The difference between Sri Lanka and the Pacific Islands, of course, is that the Pacific Islands fall under the US’s orbit. Yet with China investing heavily in the Pacific and India trying to outrace China in the region, and South Korea not far behind, the US is losing its grip. It has already lost its moral grip and moral power: if the results of the recent UNGA resolution are anything to go by, not even its most fervent allies can ignore or resist the onslaught of public pressure in the Global South.

The PIR countries that vote against these resolutions may be seeing the Israel-Gaza conflict on the same terms as India sees the Russia-Ukraine conflict: as a development which does not concern them. To paraphrase Foreign Minister Jaishankar, for these states, the Middle-East’s problems aren’t their problems.

US commentators seem to think this indicates strong pro-Israel sentiment in the region. But such sentiments are not shared by everyone. The former Prime Minister of Fiji, who lost power in December 2022, for instance, criticised the country’s decision to vote against the October 28 resolution, saying it “did not reflect the view of most Fijians” and went against Fiji’s commitment to building peace abroad.

On the other hand, right after Hamas’s October 7 attack, Palau’s President despatched a letter to Benjamin Netanyahu reiterating solidarity with Israel. Some commentators have underlined historical reasons for such support: Israel was among the first countries to recognise these states when they declared independence. Others point at cultural values: countries like the Marshall Islands have significant Christian populations, and this supposedly tilts them towards Israel.

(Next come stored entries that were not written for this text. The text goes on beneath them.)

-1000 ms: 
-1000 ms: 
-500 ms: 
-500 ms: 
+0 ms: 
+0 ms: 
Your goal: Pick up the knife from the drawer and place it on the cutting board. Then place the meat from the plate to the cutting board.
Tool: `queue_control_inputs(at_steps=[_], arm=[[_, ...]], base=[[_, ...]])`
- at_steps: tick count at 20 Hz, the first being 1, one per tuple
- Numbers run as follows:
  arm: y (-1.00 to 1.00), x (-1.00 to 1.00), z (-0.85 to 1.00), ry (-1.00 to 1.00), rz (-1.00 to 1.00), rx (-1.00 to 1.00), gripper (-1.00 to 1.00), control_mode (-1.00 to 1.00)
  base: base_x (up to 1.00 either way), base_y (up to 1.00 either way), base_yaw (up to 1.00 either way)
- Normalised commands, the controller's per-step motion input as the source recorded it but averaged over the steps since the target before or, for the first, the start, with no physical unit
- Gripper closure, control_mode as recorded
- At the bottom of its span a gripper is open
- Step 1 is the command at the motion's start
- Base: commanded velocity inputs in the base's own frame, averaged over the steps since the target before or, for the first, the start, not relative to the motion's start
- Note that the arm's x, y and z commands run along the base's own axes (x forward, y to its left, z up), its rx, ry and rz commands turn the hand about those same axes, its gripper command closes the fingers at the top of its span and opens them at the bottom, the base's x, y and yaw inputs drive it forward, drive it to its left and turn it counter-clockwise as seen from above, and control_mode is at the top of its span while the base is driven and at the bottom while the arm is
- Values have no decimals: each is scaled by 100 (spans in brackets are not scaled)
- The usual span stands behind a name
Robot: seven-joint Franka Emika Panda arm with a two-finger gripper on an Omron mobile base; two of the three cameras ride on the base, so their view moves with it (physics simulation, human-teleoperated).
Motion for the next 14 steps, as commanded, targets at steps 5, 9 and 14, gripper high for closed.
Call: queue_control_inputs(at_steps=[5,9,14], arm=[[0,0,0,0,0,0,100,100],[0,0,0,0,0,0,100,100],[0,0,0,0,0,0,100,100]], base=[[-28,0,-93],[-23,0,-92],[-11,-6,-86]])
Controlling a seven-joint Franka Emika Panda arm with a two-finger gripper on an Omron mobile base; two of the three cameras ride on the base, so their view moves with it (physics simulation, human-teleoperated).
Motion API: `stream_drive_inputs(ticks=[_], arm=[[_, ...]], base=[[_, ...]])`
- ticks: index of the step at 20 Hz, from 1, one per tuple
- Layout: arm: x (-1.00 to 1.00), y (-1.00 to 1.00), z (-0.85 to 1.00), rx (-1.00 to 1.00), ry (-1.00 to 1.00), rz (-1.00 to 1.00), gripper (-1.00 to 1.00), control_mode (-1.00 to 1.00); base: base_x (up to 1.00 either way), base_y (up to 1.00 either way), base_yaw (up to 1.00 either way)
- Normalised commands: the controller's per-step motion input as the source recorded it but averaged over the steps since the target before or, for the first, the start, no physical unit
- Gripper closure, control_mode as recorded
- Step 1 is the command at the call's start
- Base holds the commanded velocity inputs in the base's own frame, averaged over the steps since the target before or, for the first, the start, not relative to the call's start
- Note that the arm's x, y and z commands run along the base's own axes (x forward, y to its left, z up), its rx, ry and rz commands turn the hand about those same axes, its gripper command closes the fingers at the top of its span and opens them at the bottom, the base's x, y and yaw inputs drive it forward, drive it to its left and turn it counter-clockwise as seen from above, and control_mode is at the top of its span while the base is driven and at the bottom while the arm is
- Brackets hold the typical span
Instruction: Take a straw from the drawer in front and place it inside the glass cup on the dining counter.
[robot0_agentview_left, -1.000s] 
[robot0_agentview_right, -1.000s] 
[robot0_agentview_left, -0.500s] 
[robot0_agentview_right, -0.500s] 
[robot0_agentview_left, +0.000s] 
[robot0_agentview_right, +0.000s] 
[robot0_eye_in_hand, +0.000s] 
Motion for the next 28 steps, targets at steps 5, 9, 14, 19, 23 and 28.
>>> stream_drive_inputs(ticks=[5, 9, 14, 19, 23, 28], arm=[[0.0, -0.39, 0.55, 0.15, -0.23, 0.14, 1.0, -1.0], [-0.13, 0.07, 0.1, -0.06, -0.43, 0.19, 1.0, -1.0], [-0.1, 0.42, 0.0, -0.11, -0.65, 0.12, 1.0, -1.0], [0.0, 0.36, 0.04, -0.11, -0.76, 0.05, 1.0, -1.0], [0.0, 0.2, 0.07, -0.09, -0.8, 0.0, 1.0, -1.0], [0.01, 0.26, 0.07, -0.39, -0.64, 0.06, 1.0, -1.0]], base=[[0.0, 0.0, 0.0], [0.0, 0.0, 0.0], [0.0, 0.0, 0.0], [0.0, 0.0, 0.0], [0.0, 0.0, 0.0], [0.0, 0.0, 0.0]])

It would be futile to try making sense of these developments on historical and cultural grounds. There are deeper, more fundamental reasons for PIR support for Israel. In any case, even this thin wedge of support is crumbling down and fading away. If all the US can muster at the UN are votes of three PIR countries, and if it has failed to convince allies like Ukraine – which abstained from the latest resolution – to vote with them, then Washington has failed. The PIR countries are already turning away and looking to the Global South. It would be in their interest, in line with broader geopolitical shifts, to turn away quicker and to take more strident positions on issues which unify the Global South – like Gaza.